Jogar com os papéis de gênero é um tipo intrigante de paradoxo que tem uma longa história na sedução. Os maiores dom juans tinham um toque de beleza e feminilidade, e as cortesãs mais atraentes tinham um traço masculino. A estratégia, entretanto, só funciona bem quando a subqualidade é apenas sugerida; se a mistura for óbvia, ou surpreendente demais, vai parecer bizarra e até ameaçadora (GREENE, 2012, p. 103).

Se esse jogo com a aparência, chave para a sedução como ressalta Greene (2010), e a forma de se colocar no mundo são características fortes da androginia, o dândi não deixa dúvidas de que o segredo é fazer de tudo uma opção estética, o que, mais uma vez, traduz-se em imagem. Seguindo o raciocínio de Greene, essa mistura de gêneros incorpora sutileza e delicadeza, pois, caso contrário, poderia cair numa grotesca caricatura, o que fugiria totalmente à sofisticação estética pretendida na androginia.

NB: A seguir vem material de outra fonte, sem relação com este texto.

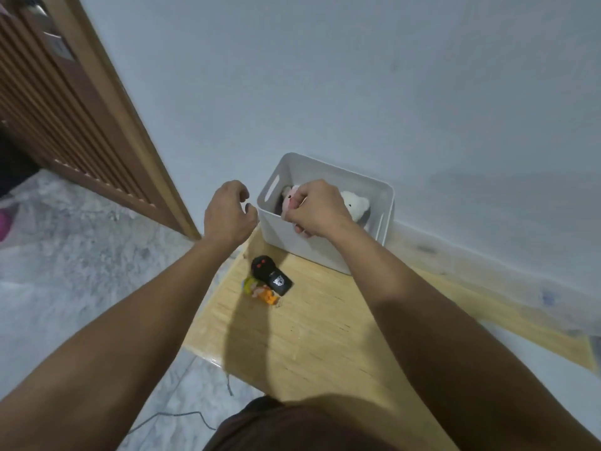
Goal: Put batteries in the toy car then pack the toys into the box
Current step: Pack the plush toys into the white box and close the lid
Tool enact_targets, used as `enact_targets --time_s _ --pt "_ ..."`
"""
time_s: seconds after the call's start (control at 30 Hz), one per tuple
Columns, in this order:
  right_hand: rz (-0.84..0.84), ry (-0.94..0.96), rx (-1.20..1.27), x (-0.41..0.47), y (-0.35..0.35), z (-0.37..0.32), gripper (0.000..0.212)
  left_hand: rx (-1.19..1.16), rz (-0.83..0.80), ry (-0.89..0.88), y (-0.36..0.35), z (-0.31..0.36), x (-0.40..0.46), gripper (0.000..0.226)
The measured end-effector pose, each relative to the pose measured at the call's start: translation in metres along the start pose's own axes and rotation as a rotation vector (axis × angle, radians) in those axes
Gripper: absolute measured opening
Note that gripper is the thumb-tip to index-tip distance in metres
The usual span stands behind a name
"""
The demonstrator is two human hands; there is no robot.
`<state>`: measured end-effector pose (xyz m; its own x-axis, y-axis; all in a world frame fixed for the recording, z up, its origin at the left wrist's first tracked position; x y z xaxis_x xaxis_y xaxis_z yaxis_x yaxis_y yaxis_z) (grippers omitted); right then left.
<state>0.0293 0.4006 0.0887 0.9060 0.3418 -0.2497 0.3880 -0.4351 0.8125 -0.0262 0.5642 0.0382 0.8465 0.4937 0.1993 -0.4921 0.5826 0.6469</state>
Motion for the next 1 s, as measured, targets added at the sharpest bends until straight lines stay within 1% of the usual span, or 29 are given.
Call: enact_targets --time_s 0.07,0.13,0.2,0.27,0.37,0.4,0.47,0.53,0.63,0.73,0.8,1.0 --pt "-0.051 0.035 -0.010 -0.006 -0.015 -0.004 0.009 0.013 -0.039 0.073 0.000 -0.019 -0.014 0.014" --pt "-0.111 0.066 -0.076 -0.008 -0.034 -0.004 0.008 0.041 -0.097 0.140 -0.004 -0.036 -0.029 0.017" --pt "-0.126 0.085 -0.167 -0.009 -0.054 0.000 0.014 0.063 -0.169 0.216 -0.010 -0.050 -0.046 0.024" --pt "-0.127 0.075 -0.220 -0.008 -0.074 0.008 0.020 0.074 -0.254 0.302 -0.019 -0.058 -0.064 0.042" --pt "-0.190 0.073 -0.318 -0.008 -0.098 0.019 0.008 0.114 -0.375 0.385 -0.035 -0.065 -0.090 0.072" --pt "-0.203 0.066 -0.347 -0.007 -0.105 0.024 0.010 0.133 -0.399 0.396 -0.039 -0.066 -0.098 0.078" --pt "-0.214 0.056 -0.392 -0.006 -0.116 0.032 0.019 0.178 -0.429 0.403 -0.049 -0.068 -0.112 0.091" --pt "-0.215 0.052 -0.410 -0.005 -0.126 0.037 0.027 0.242 -0.435 0.405 -0.058 -0.068 -0.123 0.100" --pt "-0.188 0.051 -0.423 -0.002 -0.135 0.037 0.035 0.307 -0.366 0.380 -0.064 -0.068 -0.131 0.097" --pt "-0.163 0.076 -0.414 0.004 -0.139 0.032 0.045 0.325 -0.305 0.327 -0.066 -0.070 -0.134 0.081" --pt "-0.166 0.093 -0.421 0.007 -0.143 0.030 0.048 0.281 -0.273 0.338 -0.065 -0.072 -0.136 0.075" --pt "-0.207 0.081 -0.454 0.010 -0.151 0.032 0.054 0.257 -0.275 0.374 -0.056 -0.079 -0.137 0.079"
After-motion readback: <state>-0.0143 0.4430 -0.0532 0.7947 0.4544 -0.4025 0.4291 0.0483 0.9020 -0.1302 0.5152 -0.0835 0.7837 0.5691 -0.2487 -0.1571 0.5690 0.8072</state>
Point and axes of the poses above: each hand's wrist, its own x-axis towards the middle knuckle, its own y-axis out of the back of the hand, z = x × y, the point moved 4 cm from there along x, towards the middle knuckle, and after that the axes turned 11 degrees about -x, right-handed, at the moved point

Essa

sutileza a que Greene se refere encontra eco na análise de Galard (2008, p. 49-62), quando o autor lembra que o dandismo não recomenda extravagância.

Em vez de exagero no fausto ou na fantasia, ele procurava uma distinção sóbria. Sem dúvida, tratava-se de se singularizar, mais por refinamento que por incongruência. (...) O dândi cultiva o detalhe essencial. Mais exatamente, tudo é detalhe para ele, e cada detalhe é capital. (GALARD, 2008, p. 49-62)

Galard (2008) prossegue em suas considerações sobre o dândi, lembrando que sua imagem é um modo de subverter a hierarquia. Nesse sentido, aponta que é como ele postulasse entre o importante e o acessório. Isso parece querer dizer que, numa sociedade heterocêntrica, é uma forma de reverter a hierarquia e fazer do acessório o grande diferencial.

Figura 91 – Dândis modernas: os acessórios são o grande diferencial.